→ **EXCERPTED RECORDS**:

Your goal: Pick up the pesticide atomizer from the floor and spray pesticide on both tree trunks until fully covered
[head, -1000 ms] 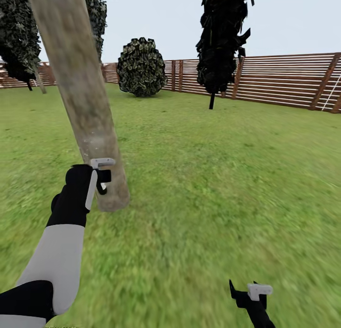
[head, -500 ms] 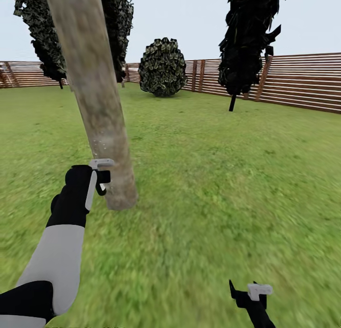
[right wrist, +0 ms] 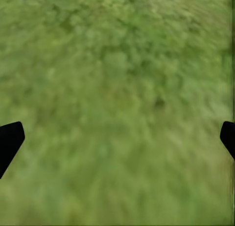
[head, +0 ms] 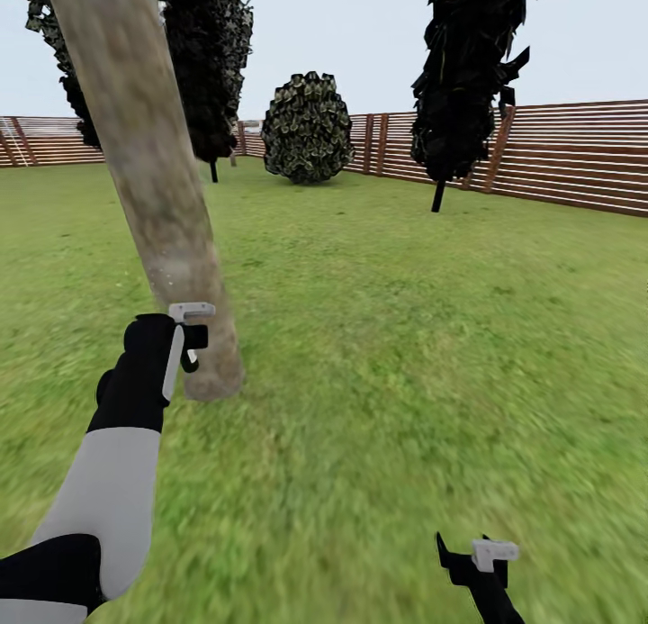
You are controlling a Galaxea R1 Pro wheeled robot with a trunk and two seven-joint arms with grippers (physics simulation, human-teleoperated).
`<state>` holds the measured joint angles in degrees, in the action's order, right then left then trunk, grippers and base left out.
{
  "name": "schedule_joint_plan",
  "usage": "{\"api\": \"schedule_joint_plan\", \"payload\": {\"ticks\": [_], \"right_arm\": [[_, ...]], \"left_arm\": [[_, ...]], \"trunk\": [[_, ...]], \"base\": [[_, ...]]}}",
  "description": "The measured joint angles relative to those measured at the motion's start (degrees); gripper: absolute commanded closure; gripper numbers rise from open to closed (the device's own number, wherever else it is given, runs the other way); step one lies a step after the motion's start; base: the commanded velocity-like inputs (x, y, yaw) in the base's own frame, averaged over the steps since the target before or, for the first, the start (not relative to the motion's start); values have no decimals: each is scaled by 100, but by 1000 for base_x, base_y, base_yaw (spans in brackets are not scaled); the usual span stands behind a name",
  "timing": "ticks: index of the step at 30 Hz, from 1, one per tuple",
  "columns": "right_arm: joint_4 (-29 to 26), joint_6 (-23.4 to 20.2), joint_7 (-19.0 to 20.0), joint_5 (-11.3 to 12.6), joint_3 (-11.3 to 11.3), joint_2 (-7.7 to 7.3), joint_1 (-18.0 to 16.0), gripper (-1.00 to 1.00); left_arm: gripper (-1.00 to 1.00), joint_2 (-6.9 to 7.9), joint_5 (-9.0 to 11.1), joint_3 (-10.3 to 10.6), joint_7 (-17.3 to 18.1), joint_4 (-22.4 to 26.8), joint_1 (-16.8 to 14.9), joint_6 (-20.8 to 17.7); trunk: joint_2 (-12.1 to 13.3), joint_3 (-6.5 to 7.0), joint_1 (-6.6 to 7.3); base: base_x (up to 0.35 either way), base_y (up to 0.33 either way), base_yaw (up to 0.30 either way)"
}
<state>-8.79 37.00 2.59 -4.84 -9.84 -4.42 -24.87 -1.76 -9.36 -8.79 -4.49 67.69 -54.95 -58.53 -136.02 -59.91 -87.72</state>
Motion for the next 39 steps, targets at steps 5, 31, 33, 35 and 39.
{"api": "schedule_joint_plan", "payload": {"ticks": [5,31,33,35,39], "right_arm": [[0,0,4,0,0,3,0,-100],[0,0,5,-8,0,12,0,-100],[0,0,5,-8,0,12,0,-100],[0,0,5,-8,-1,12,0,-100],[0,0,5,-8,-1,12,0,-100]], "left_arm": [[100,14,-8,0,0,-1,1,0],[100,18,-10,-9,0,-8,0,0],[100,20,-9,-9,0,-9,1,0],[100,18,-10,-9,0,-10,-1,0],[100,24,-11,-9,0,-10,1,0]], "trunk": [[0,0,0],[0,0,0],[0,0,0],[0,0,0],[0,0,0]], "base": [[116,-273,16],[34,-273,268],[7,-273,278],[55,-273,278],[84,-273,278]]}}
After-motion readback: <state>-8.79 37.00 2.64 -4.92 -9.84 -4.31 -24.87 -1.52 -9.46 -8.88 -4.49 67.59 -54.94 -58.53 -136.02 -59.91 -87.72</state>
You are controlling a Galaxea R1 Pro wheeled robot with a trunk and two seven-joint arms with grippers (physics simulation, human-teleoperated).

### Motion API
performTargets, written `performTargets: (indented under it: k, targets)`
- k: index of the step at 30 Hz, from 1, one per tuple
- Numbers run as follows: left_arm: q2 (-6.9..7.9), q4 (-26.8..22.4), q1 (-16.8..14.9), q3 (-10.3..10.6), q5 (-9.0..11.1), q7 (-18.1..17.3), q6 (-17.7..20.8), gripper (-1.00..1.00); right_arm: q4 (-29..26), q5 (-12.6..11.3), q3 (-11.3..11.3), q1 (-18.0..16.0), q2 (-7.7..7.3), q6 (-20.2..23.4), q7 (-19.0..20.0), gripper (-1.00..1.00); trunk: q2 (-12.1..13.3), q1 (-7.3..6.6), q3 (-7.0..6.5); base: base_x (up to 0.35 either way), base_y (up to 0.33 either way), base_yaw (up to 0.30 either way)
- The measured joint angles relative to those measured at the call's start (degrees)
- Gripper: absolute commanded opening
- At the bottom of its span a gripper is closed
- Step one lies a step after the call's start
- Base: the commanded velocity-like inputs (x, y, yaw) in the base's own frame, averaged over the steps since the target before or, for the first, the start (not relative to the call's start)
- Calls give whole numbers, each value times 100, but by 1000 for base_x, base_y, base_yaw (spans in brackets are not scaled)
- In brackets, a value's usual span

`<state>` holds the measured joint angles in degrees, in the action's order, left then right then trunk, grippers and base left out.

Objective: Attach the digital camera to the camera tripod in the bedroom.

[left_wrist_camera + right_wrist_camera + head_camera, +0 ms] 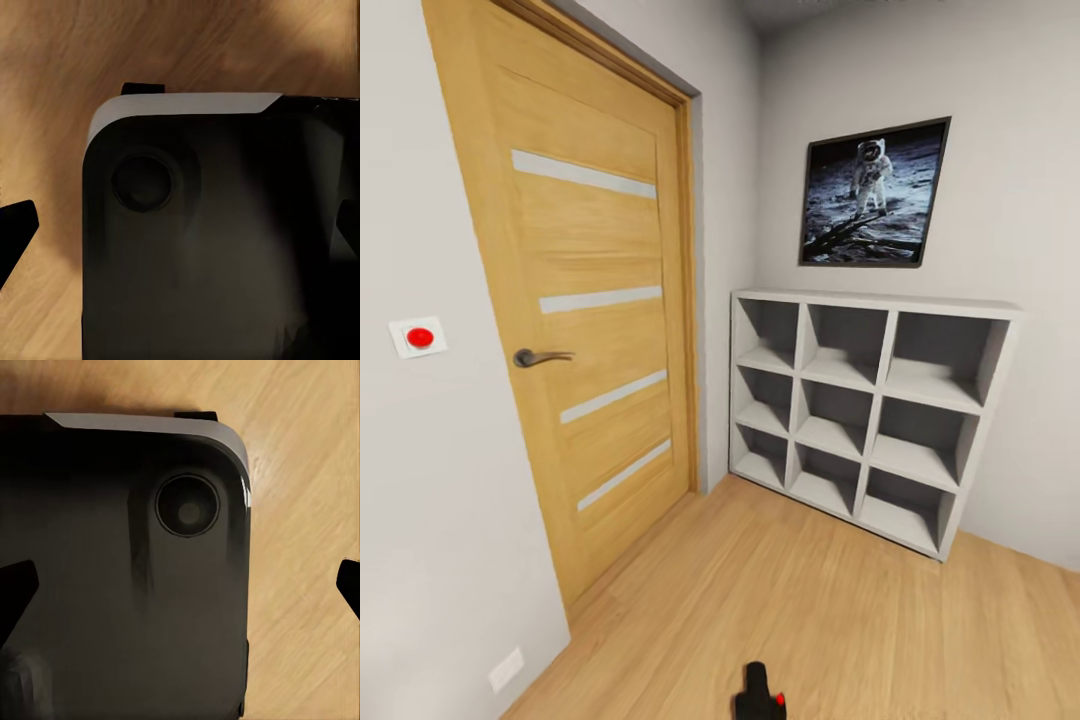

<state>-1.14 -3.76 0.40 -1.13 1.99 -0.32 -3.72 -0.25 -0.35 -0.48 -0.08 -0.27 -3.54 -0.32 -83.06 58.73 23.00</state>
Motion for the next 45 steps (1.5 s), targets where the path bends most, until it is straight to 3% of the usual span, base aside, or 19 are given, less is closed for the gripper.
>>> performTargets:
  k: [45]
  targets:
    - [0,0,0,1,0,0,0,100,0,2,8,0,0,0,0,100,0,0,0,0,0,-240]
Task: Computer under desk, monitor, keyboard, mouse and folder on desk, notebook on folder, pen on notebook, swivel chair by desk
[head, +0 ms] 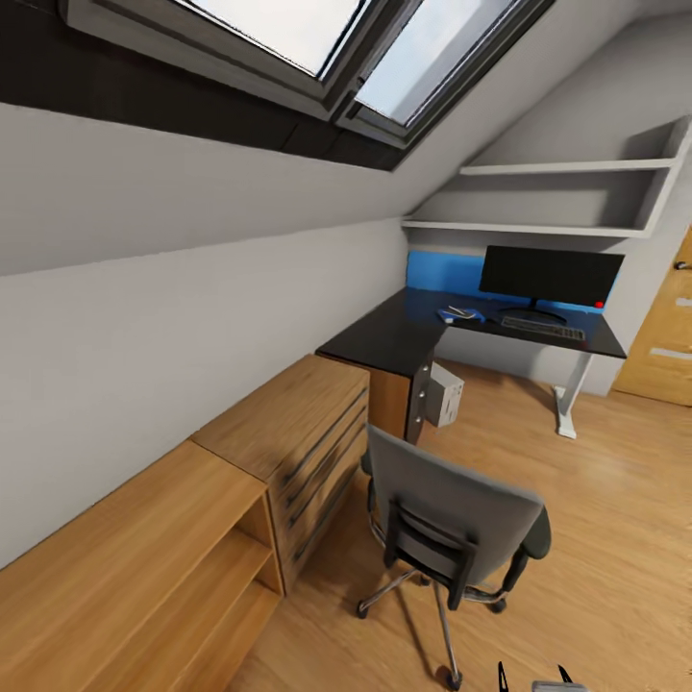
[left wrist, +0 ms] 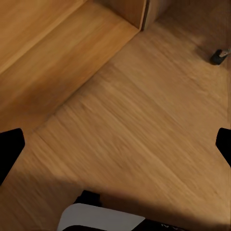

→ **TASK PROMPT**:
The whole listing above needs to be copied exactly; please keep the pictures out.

→ **TASK ANSWER**:
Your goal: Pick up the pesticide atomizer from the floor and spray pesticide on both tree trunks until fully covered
[head, -1000 ms] 
[head, -500 ms] 
[right wrist, +0 ms] 
[head, +0 ms] 
You are controlling a Galaxea R1 Pro wheeled robot with a trunk and two seven-joint arms with grippers (physics simulation, human-teleoperated).
`<state>` holds the measured joint angles in degrees, in the action's order, right then left then trunk, grippers and base left out.
{
  "name": "schedule_joint_plan",
  "usage": "{\"api\": \"schedule_joint_plan\", \"payload\": {\"ticks\": [_], \"right_arm\": [[_, ...]], \"left_arm\": [[_, ...]], \"trunk\": [[_, ...]], \"base\": [[_, ...]]}}",
  "description": "The measured joint angles relative to those measured at the motion's start (degrees); gripper: absolute commanded closure; gripper numbers rise from open to closed (the device's own number, wherever else it is given, runs the other way); step one lies a step after the motion's start; base: the commanded velocity-like inputs (x, y, yaw) in the base's own frame, averaged over the steps since the target before or, for the first, the start (not relative to the motion's start); values have no decimals: each is scaled by 100, but by 1000 for base_x, base_y, base_yaw (spans in brackets are not scaled); the usual span stands behind a name",
  "timing": "ticks: index of the step at 30 Hz, from 1, one per tuple",
  "columns": "right_arm: joint_4 (-29 to 26), joint_6 (-23.4 to 20.2), joint_7 (-19.0 to 20.0), joint_5 (-11.3 to 12.6), joint_3 (-11.3 to 11.3), joint_2 (-7.7 to 7.3), joint_1 (-18.0 to 16.0), gripper (-1.00 to 1.00); left_arm: gripper (-1.00 to 1.00), joint_2 (-6.9 to 7.9), joint_5 (-9.0 to 11.1), joint_3 (-10.3 to 10.6), joint_7 (-17.3 to 18.1), joint_4 (-22.4 to 26.8), joint_1 (-16.8 to 14.9), joint_6 (-20.8 to 17.7); trunk: joint_2 (-12.1 to 13.3), joint_3 (-6.5 to 7.0), joint_1 (-6.6 to 7.3); base: base_x (up to 0.35 either way), base_y (up to 0.33 either way), base_yaw (up to 0.30 either way)"
}
<state>-8.79 37.00 2.59 -4.84 -9.84 -4.42 -24.87 -1.76 -9.36 -8.79 -4.49 67.69 -54.95 -58.53 -136.02 -59.91 -87.72</state>
Motion for the next 39 steps, targets at steps 5, 31, 33, 35 and 39.
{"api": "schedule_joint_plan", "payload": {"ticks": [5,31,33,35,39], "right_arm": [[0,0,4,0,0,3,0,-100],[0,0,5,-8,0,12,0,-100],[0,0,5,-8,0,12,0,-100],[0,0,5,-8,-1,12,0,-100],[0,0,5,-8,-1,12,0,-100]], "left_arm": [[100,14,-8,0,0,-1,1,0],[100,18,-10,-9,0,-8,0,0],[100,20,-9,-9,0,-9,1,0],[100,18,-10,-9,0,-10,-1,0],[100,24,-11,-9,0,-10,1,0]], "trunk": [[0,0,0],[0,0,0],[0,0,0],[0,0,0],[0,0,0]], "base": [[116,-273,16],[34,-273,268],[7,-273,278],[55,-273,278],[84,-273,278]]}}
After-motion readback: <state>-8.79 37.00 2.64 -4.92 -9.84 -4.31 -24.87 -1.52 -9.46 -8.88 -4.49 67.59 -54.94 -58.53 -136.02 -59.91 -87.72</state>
You are controlling a Galaxea R1 Pro wheeled robot with a trunk and two seven-joint arms with grippers (physics simulation, human-teleoperated).

### Motion API
performTargets, written `performTargets: (indented under it: k, targets)`
- k: index of the step at 30 Hz, from 1, one per tuple
- Numbers run as follows: left_arm: q2 (-6.9..7.9), q4 (-26.8..22.4), q1 (-16.8..14.9), q3 (-10.3..10.6), q5 (-9.0..11.1), q7 (-18.1..17.3), q6 (-17.7..20.8), gripper (-1.00..1.00); right_arm: q4 (-29..26), q5 (-12.6..11.3), q3 (-11.3..11.3), q1 (-18.0..16.0), q2 (-7.7..7.3), q6 (-20.2..23.4), q7 (-19.0..20.0), gripper (-1.00..1.00); trunk: q2 (-12.1..13.3), q1 (-7.3..6.6), q3 (-7.0..6.5); base: base_x (up to 0.35 either way), base_y (up to 0.33 either way), base_yaw (up to 0.30 either way)
- The measured joint angles relative to those measured at the call's start (degrees)
- Gripper: absolute commanded opening
- At the bottom of its span a gripper is closed
- Step one lies a step after the call's start
- Base: the commanded velocity-like inputs (x, y, yaw) in the base's own frame, averaged over the steps since the target before or, for the first, the start (not relative to the call's start)
- Calls give whole numbers, each value times 100, but by 1000 for base_x, base_y, base_yaw (spans in brackets are not scaled)
- In brackets, a value's usual span

`<state>` holds the measured joint angles in degrees, in the action's order, left then right then trunk, grippers and base left out.

Objective: Attach the digital camera to the camera tripod in the bedroom.

[left_wrist_camera + right_wrist_camera + head_camera, +0 ms] 

<state>-1.14 -3.76 0.40 -1.13 1.99 -0.32 -3.72 -0.25 -0.35 -0.48 -0.08 -0.27 -3.54 -0.32 -83.06 58.73 23.00</state>
Motion for the next 45 steps (1.5 s), targets where the path bends most, until it is straight to 3% of the usual span, base aside, or 19 are given, less is closed for the gripper.
>>> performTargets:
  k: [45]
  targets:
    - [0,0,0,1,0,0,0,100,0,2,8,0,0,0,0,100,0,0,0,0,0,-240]
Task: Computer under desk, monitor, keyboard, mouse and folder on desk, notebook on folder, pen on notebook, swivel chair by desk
[head, +0 ms] 
[left wrist, +0 ms] 

This exercise has been answered in full.